Adieu monsieur Haffmann a obtenu 4 Molières en 2018. L’argument est simple : à Paris, pendant l’Occupation, lorsque le port de l’étoile jaune pour les juifs devient obligataire, le bijoutier Joseph Haffmann propose à son employé de lui confier son magasin en échange de quoi celui-ci le cachera dans la cave. Pierre Vigneau accepte à la condition que M. Haffmann fasse quelque chose pour préserver son couple. Toute la complexité de la pièce consiste à enferrer les personnages dans une série de compromissions inextricables : le bijoutier obligé à faire une chose contre nature, l’employé qui doit recevoir les clients peu recommandables, la femme devant se prêter à l’une et l’autre de ces contraintes.

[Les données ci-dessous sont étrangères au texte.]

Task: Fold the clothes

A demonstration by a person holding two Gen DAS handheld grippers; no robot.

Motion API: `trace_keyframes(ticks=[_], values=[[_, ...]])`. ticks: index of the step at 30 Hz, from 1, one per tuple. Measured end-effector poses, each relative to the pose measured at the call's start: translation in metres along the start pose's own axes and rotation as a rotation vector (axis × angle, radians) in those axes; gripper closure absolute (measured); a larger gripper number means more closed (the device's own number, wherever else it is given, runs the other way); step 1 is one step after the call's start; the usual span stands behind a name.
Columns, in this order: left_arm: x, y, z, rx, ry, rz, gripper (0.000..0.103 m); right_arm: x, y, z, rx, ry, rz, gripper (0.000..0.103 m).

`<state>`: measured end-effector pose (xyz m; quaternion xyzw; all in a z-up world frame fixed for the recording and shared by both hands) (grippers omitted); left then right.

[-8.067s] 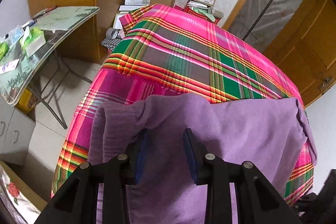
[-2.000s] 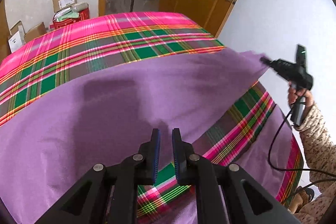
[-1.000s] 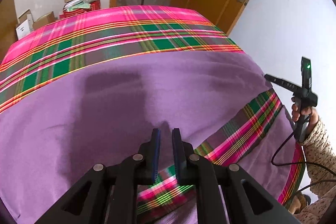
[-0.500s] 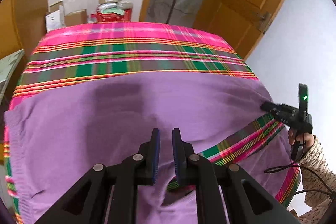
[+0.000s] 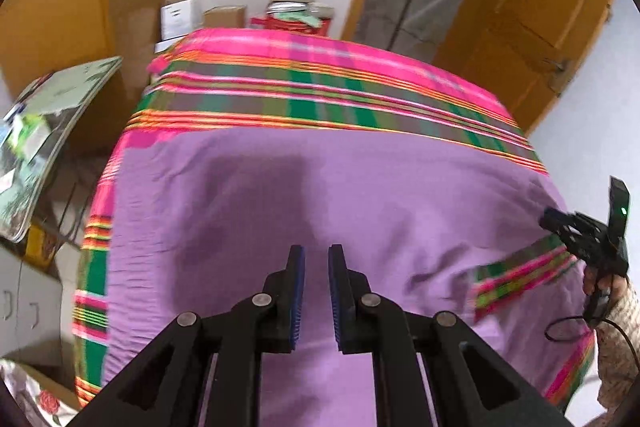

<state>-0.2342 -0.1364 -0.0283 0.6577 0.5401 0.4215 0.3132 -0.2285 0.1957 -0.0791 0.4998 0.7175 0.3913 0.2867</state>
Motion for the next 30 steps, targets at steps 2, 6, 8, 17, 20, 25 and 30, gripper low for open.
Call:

C’est un spectacle sobre, bien joué, émouvant, qui fait penser au théâtre privé actuel tel qu’il est récompensé par les Molières, avec une scénographie simple et astucieuse, où l’on passe de la cave au salon grâce à quelques indices et un subtil travail sur les lumières. On apprécie la précision du jeu des trois comédiens principaux, Charles Lelaure, Marc Siemiatycki et Julie Cavanna ce soir-là, tandis que l’auteur et metteur en scène Jean-Philippe Daguerre campait lui-même l’officier nazi, en compagnie de Salomé Villiers.
L’ambiance tendue sur fond de montée du nazisme rappelle parfois une autre pièce à succès, Inconnu à cette adresse de Kressmann Taylor, ou encore Le repas des fauves. Le drame se termine par un dîner en apothéose et une chute saisissante.